■ Task brief ■
Only a number is expected here: the count of lines in this data where "Trace" occurs.

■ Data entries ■
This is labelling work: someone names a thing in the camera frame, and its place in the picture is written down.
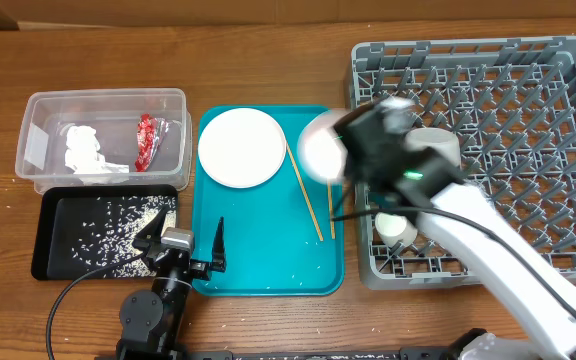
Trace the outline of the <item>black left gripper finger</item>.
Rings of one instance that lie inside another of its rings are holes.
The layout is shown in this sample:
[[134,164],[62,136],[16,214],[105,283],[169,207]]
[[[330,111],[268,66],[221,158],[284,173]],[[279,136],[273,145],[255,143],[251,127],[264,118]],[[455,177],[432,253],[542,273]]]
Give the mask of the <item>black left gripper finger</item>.
[[224,273],[226,271],[226,254],[224,243],[224,218],[221,217],[215,232],[213,247],[212,247],[212,261],[210,268],[212,271]]
[[164,206],[157,215],[133,238],[132,246],[137,250],[149,250],[152,245],[161,242],[166,216],[169,208]]

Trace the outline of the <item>red snack wrapper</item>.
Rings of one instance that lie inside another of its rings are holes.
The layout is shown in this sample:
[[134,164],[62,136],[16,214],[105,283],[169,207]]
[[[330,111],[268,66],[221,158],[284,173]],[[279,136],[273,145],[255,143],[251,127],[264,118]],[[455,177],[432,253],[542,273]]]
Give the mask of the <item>red snack wrapper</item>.
[[168,129],[169,122],[164,118],[153,117],[148,113],[140,116],[137,124],[138,155],[135,160],[138,172],[148,170]]

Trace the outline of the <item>white napkin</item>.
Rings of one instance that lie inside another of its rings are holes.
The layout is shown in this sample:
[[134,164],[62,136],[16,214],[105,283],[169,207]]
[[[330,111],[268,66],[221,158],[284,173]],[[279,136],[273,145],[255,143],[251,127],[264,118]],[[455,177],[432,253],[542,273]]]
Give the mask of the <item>white napkin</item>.
[[71,126],[66,134],[65,166],[75,174],[128,173],[129,166],[106,161],[90,126]]

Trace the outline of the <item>white round plate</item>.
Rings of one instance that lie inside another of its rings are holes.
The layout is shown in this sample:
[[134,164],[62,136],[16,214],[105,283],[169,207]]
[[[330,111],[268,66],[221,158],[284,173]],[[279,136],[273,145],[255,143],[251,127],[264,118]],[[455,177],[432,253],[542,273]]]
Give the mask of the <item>white round plate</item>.
[[204,172],[217,183],[238,189],[269,180],[281,168],[286,152],[281,126],[269,114],[253,108],[217,115],[198,142]]

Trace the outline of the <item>pink bowl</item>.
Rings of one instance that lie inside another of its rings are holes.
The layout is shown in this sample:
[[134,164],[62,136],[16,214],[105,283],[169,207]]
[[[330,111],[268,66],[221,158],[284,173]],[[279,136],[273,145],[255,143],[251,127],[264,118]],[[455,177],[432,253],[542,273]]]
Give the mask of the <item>pink bowl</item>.
[[333,126],[348,113],[346,109],[331,109],[319,114],[299,136],[300,164],[318,183],[340,184],[344,180],[347,150]]

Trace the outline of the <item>white cup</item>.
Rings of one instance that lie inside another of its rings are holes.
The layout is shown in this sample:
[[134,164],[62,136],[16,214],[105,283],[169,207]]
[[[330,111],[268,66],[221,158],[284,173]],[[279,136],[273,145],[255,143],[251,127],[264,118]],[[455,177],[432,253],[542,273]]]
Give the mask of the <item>white cup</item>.
[[375,217],[375,229],[388,247],[397,244],[408,247],[417,238],[417,229],[404,216],[380,212]]

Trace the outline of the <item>grey bowl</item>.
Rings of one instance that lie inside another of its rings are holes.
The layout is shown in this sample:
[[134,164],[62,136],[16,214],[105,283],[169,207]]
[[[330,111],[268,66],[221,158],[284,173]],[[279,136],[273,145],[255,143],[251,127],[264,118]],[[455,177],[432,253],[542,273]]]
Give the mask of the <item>grey bowl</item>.
[[459,139],[450,131],[441,128],[417,128],[407,133],[405,145],[409,150],[433,148],[454,166],[461,166]]

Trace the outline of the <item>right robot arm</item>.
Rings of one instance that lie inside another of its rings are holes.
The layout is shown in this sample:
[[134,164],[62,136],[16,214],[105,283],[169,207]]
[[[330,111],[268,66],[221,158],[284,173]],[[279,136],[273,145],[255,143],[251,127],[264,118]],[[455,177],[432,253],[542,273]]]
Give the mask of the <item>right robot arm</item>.
[[457,257],[504,305],[542,359],[576,359],[576,286],[553,268],[437,150],[412,150],[414,119],[398,98],[364,104],[332,129],[344,174],[381,194],[368,214],[406,217]]

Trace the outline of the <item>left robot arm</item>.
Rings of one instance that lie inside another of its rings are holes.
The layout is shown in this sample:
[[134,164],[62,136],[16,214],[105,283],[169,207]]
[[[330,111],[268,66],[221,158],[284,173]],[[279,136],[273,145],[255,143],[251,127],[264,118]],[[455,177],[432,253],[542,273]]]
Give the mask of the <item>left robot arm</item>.
[[215,232],[212,259],[202,261],[192,257],[193,232],[167,227],[167,212],[162,208],[132,242],[155,277],[149,290],[130,294],[121,305],[117,359],[191,359],[177,338],[193,282],[208,281],[214,272],[226,270],[223,218]]

■ Response area ■
9